Thursday, March 28, AD 2024 11:34pm

Sinister Rotary

AbeLincolnevent2013

Service Above Self

Motto Of Rotary

 

I always stop in at Ed Driscoll’s blog each day.  He is always worth reading.  As a member of Rotary since 1985, go here to view the Dwight Rotary Club’s web site, I have found one of his latest posts quite a hoot:

More seriously, if Keillor’s rhetoric sounds sclerotic and reactionary, it’s because he’s tapping into a nearly century-old tradition of “Progressives” who see no evil on the left; but plenty bubbling up from the right. In his new book, The Revolt Against the Masses, Fred Siegel looks back at Sinclair Lewis’s 1935 book, It Can’t Happen Here, which posited that the Rotary Club(!) was poised to seize American power:

The heart of It Can’t Happen Here is laid out in the opening chapter, which presents the local Rotary Club, with its Veterans of Foreign Wars tub-thumping patriotism and prohibitionist moralism, as comparable, on a small scale, to the mass movements that brought Fascism to Europe. Later in the novel, he has a character explain, half-satirically and half-seriously, “This is Revolution in terms of Rotary.” In other words, Lewis’s imagined fascism is little more than Main Street writ political. When he wants to mock Windrip, he describes him as a “professional common man” who is “chummy with all waitresses at . . . lunch rooms.” For Lewis, fascism is the product of backslapping Rotarians, Elks, and Masons, as well as various and sundry other versions of joiners that Tocqueville had once celebrated as the basis of American self-government. There is more than a hint of snobbery in all this. The book’s local incarnation of evil is Jessup’s shiftless, resentful handyman Shad Ledue, who was a member of the “Odd Fellows and the Ancient and Independent Order of Rams.” Ledue uses Windrip’s ascension to rise above himself and displace Jessup from his rightful place in the local hierarchy of power.

If the book were merely an indictment of red-state nativist intolerance, there would be little to distinguish it from numerous other novels and plays of the 1920s that were part of “the revolt against the village.” Lewis was hardly the only writer of the period to, Mencken-like, describe the average American as a “boob” or “peasant.” What made It Can’t Happen Here compelling was that it showed the boobs working through a familiar institution, the local Rotary, to become a menace to the Republic.

In a 2012 issue of Commentary, building on research for The Revolt Against the Masses, Siegel goes on to note that after World War II, the Frankfurt School picked up the left’s attack against middle America:

“In the over-developed countries,” wrote Herbert Marcuse, who became the most famous Frankfurt School theoretician of the 1960s, “an ever-larger part of the population becomes one huge captive audience—captured not by a total regime, but by the liberties of the citizens whose media of amusement and elevation compels the Other to partake of their sounds, sights, and smells.” He was arguing, in effect, for greater social segregation between the elite and the hoi polloi.

Dwight Macdonald, the most influential American critic of mass culture in the late 1950s, concurred with the Frankfurt School.

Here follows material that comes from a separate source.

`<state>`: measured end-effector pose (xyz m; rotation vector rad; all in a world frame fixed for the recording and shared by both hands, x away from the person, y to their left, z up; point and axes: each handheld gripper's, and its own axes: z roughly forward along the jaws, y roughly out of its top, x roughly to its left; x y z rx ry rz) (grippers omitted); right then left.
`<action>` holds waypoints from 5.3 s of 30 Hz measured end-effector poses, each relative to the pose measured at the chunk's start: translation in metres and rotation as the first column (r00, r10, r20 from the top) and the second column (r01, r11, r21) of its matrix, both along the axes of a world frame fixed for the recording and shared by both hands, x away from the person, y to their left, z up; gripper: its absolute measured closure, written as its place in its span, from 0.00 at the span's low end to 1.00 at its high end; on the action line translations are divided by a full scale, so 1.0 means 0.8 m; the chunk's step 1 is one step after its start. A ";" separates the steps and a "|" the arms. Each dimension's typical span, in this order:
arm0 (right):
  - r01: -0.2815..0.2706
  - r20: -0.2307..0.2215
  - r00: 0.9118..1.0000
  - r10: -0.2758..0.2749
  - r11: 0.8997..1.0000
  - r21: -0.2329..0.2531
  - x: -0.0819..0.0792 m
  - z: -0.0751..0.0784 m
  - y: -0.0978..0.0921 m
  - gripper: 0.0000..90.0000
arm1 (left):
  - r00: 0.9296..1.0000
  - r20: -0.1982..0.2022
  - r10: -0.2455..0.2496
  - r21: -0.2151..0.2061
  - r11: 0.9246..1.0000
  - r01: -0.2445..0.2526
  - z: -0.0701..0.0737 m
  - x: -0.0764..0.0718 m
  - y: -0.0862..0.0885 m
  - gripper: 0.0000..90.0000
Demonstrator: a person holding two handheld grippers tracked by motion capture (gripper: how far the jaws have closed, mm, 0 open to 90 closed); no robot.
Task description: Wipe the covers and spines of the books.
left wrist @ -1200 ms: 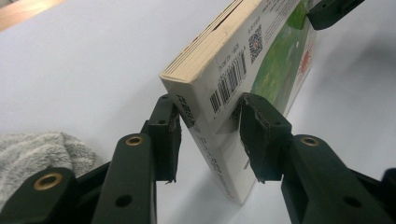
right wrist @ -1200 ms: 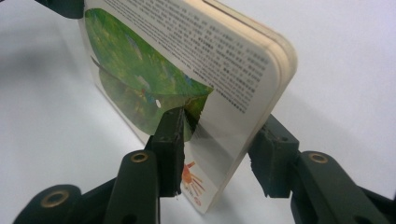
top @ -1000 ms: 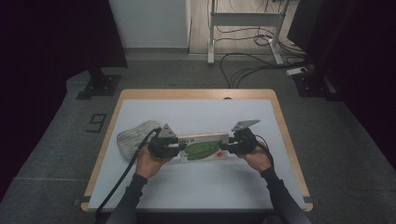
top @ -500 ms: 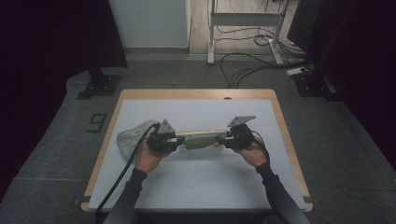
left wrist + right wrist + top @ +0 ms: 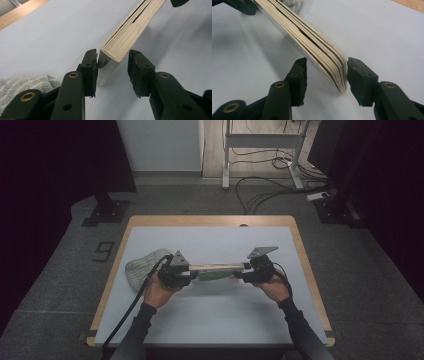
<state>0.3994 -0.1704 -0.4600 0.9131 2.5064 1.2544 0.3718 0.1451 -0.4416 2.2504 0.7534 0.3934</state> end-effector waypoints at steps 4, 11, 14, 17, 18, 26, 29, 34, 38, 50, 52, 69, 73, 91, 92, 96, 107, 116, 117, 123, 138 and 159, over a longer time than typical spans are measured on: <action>-0.004 -0.014 1.000 0.004 1.000 0.002 -0.004 -0.003 -0.003 0.50 | 1.000 -0.015 -0.012 0.004 1.000 0.012 -0.001 -0.007 -0.001 0.64; -0.017 -0.037 0.999 0.017 1.000 -0.004 -0.013 -0.009 -0.007 0.43 | 0.999 -0.030 -0.029 0.013 0.999 0.029 -0.006 -0.018 -0.005 0.59; -0.020 -0.045 0.999 0.020 1.000 -0.004 -0.019 -0.010 -0.006 0.40 | 0.999 -0.042 -0.027 0.010 1.000 0.027 -0.009 -0.022 -0.006 0.56; -0.021 -0.052 0.998 0.021 1.000 -0.002 -0.024 -0.011 -0.005 0.37 | 0.998 -0.060 -0.024 -0.007 1.000 0.023 -0.012 -0.026 -0.005 0.53; -0.022 -0.057 0.998 0.022 1.000 -0.004 -0.025 -0.012 -0.005 0.36 | 0.998 -0.064 -0.025 -0.009 1.000 0.025 -0.013 -0.027 -0.005 0.52; -0.020 -0.087 0.996 0.017 0.999 -0.031 -0.037 -0.026 -0.006 0.25 | 0.987 -0.158 -0.018 -0.059 0.998 0.009 -0.032 -0.035 0.000 0.39; -0.015 -0.098 0.995 0.011 0.999 -0.035 -0.041 -0.031 -0.007 0.23 | 0.986 -0.166 -0.007 -0.058 0.998 -0.003 -0.037 -0.038 0.001 0.35; -0.007 -0.111 0.994 0.004 0.999 -0.032 -0.050 -0.038 -0.007 0.23 | 0.983 -0.183 0.014 -0.056 0.998 -0.024 -0.045 -0.046 0.000 0.30; -0.004 -0.122 0.992 0.000 0.999 -0.036 -0.057 -0.045 -0.008 0.23 | 0.980 -0.195 0.026 -0.054 0.998 -0.037 -0.053 -0.051 0.000 0.28; -0.020 -0.124 0.992 0.017 1.000 -0.021 -0.077 -0.057 -0.009 0.24 | 0.982 -0.190 0.018 -0.040 0.999 -0.026 -0.070 -0.067 -0.002 0.28; -0.020 -0.126 0.992 0.017 1.000 -0.019 -0.078 -0.060 -0.009 0.24 | 0.981 -0.192 0.014 -0.047 0.999 -0.023 -0.072 -0.069 -0.002 0.29; -0.033 -0.074 0.997 0.029 0.998 -0.050 -0.090 -0.077 -0.005 0.29 | 0.985 -0.172 -0.002 -0.018 1.000 -0.001 -0.085 -0.076 -0.003 0.33; -0.032 -0.064 0.998 0.028 0.997 -0.064 -0.090 -0.081 -0.001 0.30 | 0.985 -0.170 0.005 0.002 1.000 -0.005 -0.088 -0.072 -0.001 0.33; -0.049 -0.008 0.999 0.049 0.993 -0.108 -0.098 -0.085 0.006 0.23 | 0.982 -0.183 -0.039 -0.008 0.999 0.038 -0.092 -0.077 0.005 0.35; -0.047 -0.015 0.999 0.046 0.994 -0.101 -0.098 -0.085 0.006 0.23 | 0.983 -0.178 -0.037 -0.007 0.999 0.036 -0.093 -0.078 0.005 0.35; -0.036 -0.003 0.999 0.036 0.994 -0.105 -0.100 -0.085 0.005 0.28 | 0.986 -0.166 -0.033 -0.003 0.999 0.033 -0.093 -0.078 0.007 0.40; -0.027 0.025 0.999 0.029 0.994 -0.109 -0.091 -0.087 0.010 0.32 | 0.987 -0.160 -0.013 -0.026 1.000 0.009 -0.094 -0.062 0.012 0.49; 0.003 0.029 1.000 0.000 0.995 -0.100 -0.067 -0.087 0.015 0.34 | 0.986 -0.164 0.006 -0.048 0.999 -0.014 -0.095 -0.032 0.017 0.49; 0.005 0.027 1.000 -0.002 0.995 -0.100 -0.064 -0.087 0.015 0.34 | 0.987 -0.163 0.011 -0.048 0.999 -0.020 -0.095 -0.030 0.017 0.49; 0.020 0.027 0.999 -0.017 0.994 -0.105 -0.046 -0.087 0.016 0.35 | 0.988 -0.153 0.022 -0.041 0.999 -0.028 -0.096 -0.018 0.016 0.48; 0.025 0.012 1.000 -0.024 0.997 -0.077 -0.045 -0.087 0.014 0.27 | 0.989 -0.137 0.052 0.001 0.999 -0.052 -0.091 -0.020 0.020 0.29; 0.070 0.079 0.995 -0.064 0.995 -0.076 -0.081 -0.047 -0.039 0.00 | 0.995 -0.074 0.072 -0.020 0.997 -0.074 -0.051 -0.077 0.062 0.03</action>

Writing in crackling prose redolent of Mencken’s, he too argued that bourgeois prosperity was creating a cultural wasteland: “The work week has shrunk, real wages have risen, and never in history have so many people attained such a high standard of living as in this country since 1945,” Macdonald complained.

“Money, leisure, and knowledge,” he went on, “the prerequisites for culture, are more plentiful and more evenly distributed than ever before.”

Macdonald, who was educated at Phillips Exeter Academy and Yale and associated with the anti-Stalinist leftists at Partisan Review, still couldn’t bring himself to support the United States against the Nazis in World War II on the grounds that “Europe has its Hitlers, but we have our Rotarians.”

My dad, who passed away in 2006, was a life-long member of the Rotarian Club, and president of his local South Jersey chapter for a year in the mid-1970s. At the time, I just remember him putting on a gray suit, navy blue rep tie and his omnipresent double-soled black Florsheim wingtips to trundle off to the weekly meetings.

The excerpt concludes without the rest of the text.